╭──

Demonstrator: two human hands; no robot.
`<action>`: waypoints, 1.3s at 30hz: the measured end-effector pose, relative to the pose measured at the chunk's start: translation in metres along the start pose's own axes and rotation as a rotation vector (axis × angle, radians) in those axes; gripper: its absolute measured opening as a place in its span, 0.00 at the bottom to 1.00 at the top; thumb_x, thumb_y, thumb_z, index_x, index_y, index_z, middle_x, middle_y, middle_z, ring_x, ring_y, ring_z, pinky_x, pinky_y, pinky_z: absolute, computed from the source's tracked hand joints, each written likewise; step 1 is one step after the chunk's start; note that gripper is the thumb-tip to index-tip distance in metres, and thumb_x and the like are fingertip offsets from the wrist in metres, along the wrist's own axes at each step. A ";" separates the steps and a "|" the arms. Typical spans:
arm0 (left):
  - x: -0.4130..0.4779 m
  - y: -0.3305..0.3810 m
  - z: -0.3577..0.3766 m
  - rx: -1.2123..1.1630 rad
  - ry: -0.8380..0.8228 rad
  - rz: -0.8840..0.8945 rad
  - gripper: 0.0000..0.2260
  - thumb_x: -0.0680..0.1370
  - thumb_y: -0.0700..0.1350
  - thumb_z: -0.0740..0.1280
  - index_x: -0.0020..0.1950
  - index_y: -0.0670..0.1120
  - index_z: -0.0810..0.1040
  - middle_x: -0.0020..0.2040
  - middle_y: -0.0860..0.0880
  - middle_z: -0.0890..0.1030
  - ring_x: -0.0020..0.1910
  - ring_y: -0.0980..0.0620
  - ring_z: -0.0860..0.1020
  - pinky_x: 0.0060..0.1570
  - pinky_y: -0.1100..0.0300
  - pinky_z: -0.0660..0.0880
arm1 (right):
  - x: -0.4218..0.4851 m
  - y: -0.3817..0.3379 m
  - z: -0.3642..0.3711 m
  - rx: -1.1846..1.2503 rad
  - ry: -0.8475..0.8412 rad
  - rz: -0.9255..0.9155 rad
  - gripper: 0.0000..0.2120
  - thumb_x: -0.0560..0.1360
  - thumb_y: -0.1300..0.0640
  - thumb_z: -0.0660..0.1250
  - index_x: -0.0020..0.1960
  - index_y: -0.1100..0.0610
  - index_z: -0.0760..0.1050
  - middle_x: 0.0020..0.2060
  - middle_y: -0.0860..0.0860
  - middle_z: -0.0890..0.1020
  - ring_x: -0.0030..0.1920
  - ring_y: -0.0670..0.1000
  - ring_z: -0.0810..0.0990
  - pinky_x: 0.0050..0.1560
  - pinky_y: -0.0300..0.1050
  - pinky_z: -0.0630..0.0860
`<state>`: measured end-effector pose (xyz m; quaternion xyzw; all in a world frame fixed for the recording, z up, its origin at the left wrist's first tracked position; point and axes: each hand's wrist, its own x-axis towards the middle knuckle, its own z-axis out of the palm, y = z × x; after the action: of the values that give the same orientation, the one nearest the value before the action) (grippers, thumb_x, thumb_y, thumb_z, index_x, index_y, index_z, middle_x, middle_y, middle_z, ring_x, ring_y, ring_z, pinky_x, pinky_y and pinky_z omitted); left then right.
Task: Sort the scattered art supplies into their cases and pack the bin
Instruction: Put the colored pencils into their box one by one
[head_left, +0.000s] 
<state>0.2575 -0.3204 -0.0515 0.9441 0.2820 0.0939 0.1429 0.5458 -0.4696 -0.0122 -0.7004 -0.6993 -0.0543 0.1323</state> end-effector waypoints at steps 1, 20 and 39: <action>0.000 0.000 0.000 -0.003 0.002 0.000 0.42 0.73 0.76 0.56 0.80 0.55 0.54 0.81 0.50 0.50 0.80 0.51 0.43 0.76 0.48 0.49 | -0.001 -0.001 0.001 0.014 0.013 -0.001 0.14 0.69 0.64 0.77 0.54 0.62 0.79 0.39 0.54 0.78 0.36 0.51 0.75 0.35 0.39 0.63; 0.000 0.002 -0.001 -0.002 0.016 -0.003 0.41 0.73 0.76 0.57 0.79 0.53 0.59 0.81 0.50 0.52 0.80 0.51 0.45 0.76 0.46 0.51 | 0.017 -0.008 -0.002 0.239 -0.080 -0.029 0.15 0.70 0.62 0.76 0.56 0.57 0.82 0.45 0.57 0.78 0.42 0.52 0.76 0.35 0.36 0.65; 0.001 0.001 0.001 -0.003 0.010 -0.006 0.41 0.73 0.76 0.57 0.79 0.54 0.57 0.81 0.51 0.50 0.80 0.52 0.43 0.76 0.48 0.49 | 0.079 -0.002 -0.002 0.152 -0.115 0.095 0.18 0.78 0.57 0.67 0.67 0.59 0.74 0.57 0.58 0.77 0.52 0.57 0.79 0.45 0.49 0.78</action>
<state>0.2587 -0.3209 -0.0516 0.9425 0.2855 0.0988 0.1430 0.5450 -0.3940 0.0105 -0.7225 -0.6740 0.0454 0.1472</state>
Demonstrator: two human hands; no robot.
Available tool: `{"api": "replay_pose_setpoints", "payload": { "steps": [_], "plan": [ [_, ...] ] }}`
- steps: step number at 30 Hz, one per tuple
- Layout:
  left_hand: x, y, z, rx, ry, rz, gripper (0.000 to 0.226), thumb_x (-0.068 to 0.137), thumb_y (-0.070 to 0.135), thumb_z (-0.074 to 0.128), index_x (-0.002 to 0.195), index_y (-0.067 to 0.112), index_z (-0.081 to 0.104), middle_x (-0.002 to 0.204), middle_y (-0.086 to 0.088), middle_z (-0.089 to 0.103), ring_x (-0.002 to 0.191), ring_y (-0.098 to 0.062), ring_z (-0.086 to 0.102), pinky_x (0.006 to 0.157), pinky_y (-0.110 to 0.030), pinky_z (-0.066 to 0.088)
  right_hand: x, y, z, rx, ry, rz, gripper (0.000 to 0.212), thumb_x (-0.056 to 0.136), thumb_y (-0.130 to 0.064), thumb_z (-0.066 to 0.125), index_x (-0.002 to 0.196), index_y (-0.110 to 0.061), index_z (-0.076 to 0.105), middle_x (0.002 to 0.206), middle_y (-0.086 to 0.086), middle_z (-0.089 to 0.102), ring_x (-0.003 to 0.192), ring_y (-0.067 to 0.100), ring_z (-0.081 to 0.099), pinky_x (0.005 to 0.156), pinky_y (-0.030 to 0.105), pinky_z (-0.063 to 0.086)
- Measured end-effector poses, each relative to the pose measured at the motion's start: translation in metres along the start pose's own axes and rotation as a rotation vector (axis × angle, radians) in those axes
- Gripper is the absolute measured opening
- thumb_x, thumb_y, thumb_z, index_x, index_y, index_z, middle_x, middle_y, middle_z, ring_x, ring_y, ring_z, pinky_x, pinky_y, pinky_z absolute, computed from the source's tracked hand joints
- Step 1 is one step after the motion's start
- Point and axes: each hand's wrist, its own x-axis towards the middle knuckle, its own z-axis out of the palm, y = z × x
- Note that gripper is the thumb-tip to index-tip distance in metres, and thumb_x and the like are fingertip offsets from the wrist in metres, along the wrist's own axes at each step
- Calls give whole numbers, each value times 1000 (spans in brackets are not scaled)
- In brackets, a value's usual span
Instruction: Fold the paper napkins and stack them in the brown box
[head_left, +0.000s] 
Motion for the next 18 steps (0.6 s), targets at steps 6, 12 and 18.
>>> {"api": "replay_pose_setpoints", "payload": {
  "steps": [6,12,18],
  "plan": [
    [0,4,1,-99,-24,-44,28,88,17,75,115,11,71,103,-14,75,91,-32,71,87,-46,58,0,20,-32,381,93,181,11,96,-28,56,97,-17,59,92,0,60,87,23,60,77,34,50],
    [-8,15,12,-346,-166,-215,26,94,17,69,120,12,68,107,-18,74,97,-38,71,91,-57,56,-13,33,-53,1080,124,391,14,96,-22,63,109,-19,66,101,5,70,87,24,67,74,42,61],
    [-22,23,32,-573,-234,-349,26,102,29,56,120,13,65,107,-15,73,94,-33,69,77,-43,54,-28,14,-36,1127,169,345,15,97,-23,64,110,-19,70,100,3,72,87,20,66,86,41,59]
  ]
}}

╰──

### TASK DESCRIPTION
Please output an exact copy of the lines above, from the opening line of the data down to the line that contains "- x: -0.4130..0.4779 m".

### ANSWER TO THIS PROBLEM
Demonstrator: two human hands; no robot.
`<action>`: waypoints, 1.3s at 30hz: the measured end-effector pose, relative to the pose measured at the chunk's start: translation in metres along the start pose's own axes and rotation as a rotation vector (axis × angle, radians) in those axes; gripper: its absolute measured opening as a place in its span, 0.00 at the bottom to 1.00 at the top; thumb_x, thumb_y, thumb_z, index_x, index_y, index_z, middle_x, middle_y, middle_z, ring_x, ring_y, ring_z, pinky_x, pinky_y, pinky_z: absolute, computed from the source's tracked hand joints, each written likewise; step 1 is one step after the chunk's start; note that gripper is the thumb-tip to index-tip distance in metres, and thumb_x and the like are fingertip offsets from the wrist in metres, along the wrist's own axes at each step. A ";" separates the steps and a "|" the arms. Typical spans:
arm0 (left):
  - x: -0.4130..0.4779 m

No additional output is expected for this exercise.